The cross-country analysis shows that the empirical skew-normal prediction intervals are overall better calibrated than the conventional parametric prediction intervals. Further, the choice of prediction interval significantly affects the severity of an excess death estimate. The empirical prediction intervals reveal that the likelihood of exceeding a 10% threshold of excess deaths varies by season. Across the 23 countries studied, finding at least 10% weekly excess deaths in a single week during summer or winter is not very unusual under non-pandemic conditions. These results contrast sharply with those derived using a standard negative-binomial GAM.
Our results highlight the importance of well-calibrated prediction intervals that account for the naturally occurring seasonal uncertainty in mortality forecasting. Empirical prediction intervals provide a better performing solution for estimating forecast uncertainty in the analyses of excess deaths compared to conventional parametric intervals.
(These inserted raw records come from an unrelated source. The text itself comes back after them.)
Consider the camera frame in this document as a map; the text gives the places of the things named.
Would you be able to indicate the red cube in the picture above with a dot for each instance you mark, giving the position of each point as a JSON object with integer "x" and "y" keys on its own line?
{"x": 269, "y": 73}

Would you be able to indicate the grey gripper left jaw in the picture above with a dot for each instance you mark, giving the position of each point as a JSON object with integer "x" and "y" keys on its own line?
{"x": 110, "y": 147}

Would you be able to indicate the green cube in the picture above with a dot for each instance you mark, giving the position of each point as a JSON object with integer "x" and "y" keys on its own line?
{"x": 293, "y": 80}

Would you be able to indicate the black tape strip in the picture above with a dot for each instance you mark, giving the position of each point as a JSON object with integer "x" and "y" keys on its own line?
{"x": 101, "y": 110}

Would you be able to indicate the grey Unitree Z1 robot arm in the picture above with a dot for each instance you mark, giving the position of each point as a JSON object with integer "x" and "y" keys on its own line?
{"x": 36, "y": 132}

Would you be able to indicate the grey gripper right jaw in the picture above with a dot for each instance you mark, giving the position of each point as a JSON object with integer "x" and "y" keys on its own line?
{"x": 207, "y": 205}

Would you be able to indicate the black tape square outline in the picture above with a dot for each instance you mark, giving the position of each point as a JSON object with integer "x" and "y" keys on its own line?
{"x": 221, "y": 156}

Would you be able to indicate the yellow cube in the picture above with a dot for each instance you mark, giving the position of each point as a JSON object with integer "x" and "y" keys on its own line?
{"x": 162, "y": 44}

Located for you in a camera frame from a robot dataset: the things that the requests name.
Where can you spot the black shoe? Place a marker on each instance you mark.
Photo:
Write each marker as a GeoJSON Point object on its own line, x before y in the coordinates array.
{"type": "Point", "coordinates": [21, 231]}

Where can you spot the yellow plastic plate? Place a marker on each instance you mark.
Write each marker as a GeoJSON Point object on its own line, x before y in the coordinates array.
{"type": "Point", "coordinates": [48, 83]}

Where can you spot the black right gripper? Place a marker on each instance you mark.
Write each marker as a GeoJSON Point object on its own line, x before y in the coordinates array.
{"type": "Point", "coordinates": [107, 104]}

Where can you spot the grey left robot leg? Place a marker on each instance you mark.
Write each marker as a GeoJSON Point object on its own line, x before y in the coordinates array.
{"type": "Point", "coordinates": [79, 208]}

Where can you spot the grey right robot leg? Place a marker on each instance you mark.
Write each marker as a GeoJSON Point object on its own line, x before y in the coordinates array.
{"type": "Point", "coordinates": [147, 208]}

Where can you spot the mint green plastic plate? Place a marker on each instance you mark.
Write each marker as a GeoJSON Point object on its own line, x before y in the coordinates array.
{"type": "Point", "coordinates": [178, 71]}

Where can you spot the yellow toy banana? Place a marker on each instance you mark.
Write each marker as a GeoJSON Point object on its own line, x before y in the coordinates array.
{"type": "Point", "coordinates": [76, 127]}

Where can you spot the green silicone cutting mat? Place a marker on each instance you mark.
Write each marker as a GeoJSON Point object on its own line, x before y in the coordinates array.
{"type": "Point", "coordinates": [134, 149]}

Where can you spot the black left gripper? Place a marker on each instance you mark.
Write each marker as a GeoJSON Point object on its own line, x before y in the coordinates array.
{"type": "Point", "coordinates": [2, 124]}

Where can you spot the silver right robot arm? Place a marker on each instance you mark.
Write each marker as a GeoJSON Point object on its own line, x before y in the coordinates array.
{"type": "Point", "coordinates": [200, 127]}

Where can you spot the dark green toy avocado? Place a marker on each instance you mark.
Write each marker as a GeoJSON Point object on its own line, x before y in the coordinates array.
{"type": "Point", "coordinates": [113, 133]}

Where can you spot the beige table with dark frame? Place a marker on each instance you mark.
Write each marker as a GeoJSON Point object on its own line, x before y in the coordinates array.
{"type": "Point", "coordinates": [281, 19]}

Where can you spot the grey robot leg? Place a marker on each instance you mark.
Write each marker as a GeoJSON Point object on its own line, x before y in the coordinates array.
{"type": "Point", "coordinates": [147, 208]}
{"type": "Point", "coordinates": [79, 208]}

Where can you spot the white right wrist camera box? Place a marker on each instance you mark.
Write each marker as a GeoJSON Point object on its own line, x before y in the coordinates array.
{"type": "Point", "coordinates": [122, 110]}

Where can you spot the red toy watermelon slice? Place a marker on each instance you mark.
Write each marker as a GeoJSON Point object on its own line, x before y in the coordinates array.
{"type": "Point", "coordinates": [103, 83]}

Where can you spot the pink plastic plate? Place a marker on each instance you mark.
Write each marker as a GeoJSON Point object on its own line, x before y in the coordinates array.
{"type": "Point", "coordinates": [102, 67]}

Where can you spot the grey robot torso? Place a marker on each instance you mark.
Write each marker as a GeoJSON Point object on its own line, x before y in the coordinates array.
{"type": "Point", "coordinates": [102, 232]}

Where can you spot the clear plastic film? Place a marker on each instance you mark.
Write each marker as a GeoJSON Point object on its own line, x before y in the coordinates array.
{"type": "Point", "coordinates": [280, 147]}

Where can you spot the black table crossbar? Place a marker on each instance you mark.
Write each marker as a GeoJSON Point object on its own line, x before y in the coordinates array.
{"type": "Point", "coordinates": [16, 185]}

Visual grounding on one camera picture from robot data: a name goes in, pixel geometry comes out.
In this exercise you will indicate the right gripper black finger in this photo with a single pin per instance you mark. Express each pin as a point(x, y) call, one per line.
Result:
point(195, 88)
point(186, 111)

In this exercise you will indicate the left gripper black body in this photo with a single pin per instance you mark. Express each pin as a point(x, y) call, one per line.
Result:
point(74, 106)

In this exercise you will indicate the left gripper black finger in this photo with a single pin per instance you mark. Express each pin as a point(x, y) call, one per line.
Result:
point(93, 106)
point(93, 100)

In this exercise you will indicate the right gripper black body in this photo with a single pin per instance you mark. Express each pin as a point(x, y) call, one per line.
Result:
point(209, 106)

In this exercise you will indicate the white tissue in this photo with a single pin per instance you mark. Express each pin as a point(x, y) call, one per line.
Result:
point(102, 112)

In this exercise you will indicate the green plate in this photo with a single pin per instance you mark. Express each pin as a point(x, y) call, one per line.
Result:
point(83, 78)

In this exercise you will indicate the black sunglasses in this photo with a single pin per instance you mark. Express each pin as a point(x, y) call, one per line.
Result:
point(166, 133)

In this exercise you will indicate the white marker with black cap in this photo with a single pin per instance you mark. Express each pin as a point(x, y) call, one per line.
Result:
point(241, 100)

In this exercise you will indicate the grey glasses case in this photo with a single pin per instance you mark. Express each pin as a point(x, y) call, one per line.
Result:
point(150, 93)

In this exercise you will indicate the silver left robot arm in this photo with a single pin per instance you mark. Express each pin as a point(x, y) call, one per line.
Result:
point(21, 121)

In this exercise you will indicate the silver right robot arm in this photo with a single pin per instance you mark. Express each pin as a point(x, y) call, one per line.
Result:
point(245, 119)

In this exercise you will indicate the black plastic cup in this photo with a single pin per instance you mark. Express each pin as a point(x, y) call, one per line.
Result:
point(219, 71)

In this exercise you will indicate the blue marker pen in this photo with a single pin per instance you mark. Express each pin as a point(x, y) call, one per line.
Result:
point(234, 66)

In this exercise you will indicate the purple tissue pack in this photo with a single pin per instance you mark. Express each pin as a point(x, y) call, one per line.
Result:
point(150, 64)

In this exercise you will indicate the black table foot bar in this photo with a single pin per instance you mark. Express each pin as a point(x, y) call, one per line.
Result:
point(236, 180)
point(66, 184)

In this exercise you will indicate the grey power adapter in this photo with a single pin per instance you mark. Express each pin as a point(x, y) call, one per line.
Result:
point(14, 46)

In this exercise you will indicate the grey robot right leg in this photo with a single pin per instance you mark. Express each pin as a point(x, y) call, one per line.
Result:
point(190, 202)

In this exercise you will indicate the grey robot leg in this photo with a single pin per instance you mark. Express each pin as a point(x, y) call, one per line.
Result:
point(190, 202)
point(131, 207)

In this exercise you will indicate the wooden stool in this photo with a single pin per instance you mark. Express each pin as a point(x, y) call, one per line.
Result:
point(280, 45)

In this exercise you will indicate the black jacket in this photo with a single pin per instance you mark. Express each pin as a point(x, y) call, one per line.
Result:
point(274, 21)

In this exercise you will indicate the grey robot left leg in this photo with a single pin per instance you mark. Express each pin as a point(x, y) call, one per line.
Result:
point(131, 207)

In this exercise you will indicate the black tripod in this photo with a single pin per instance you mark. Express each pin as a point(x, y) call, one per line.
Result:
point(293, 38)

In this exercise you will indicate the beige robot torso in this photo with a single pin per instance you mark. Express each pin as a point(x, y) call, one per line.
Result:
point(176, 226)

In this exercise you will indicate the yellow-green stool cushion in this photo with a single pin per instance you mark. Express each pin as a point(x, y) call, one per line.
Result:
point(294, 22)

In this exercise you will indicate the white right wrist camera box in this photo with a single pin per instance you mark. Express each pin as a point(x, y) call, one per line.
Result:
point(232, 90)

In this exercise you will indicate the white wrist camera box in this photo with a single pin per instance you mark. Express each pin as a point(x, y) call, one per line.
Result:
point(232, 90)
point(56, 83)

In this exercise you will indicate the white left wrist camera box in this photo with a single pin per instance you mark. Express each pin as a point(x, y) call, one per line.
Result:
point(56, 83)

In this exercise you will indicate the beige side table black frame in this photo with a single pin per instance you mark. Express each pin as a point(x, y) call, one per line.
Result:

在2022/2023年冬季,德国的超额死亡估计显示死亡率上升了10%,这引发了关于这一死亡率上升意义的疑问。鉴于人口预测中存在固有误差,估计10%偏差的可靠性值得怀疑。本研究通过分析每周死亡人数预测中的误差分布来解决这一问题。通过推导经验预测区间,与使用传统参数区间相比,我们对每周预期死亡人数和超额死亡人数进行了更准确的概率研究。
利用来自23个国家的短期死亡率数据库(STMF)的每周死亡数据,我们基于过去样本外预测误差的分布提出经验预测区间,用于研究每周预期死亡人数和超额死亡人数。经验预测区间不依赖于参数假设的适用性或拟合期内误差的大小,而是反映了一种直观的观念,即一个预测的精确程度仅取决于过去类似预测的结果。我们在样本外设置中,将经验偏态正态预测区间的概率校准与负二项广义相加模型的传统参数预测区间进行比较。此外,我们利用经验预测区间,根据疫情前的死亡率趋势,量化在给定一周内检测到10%超额死亡人数的概率。
跨国分析表明,经验偏态正态预测区间总体上比传统参数预测区间校准得更好。此外,预测区间的选择显著影响超额死亡估计的严重程度。经验预测区间显示,超过10%超额死亡阈值的可能性因季节而异。在研究的23个国家中,在非疫情条件下,夏季或冬季的某一周内发现至少10%的每周超额死亡人数并非非常罕见。这些结果与使用标准负二项广义相加模型得出的结果形成鲜明对比。
我们的结果强调了校准良好的预测区间的重要性,这些区间考虑了死亡率预测中自然存在的季节性不确定性。与传统参数区间相比,经验预测区间为估计超额死亡分析中的预测不确定性提供了性能更好的解决方案。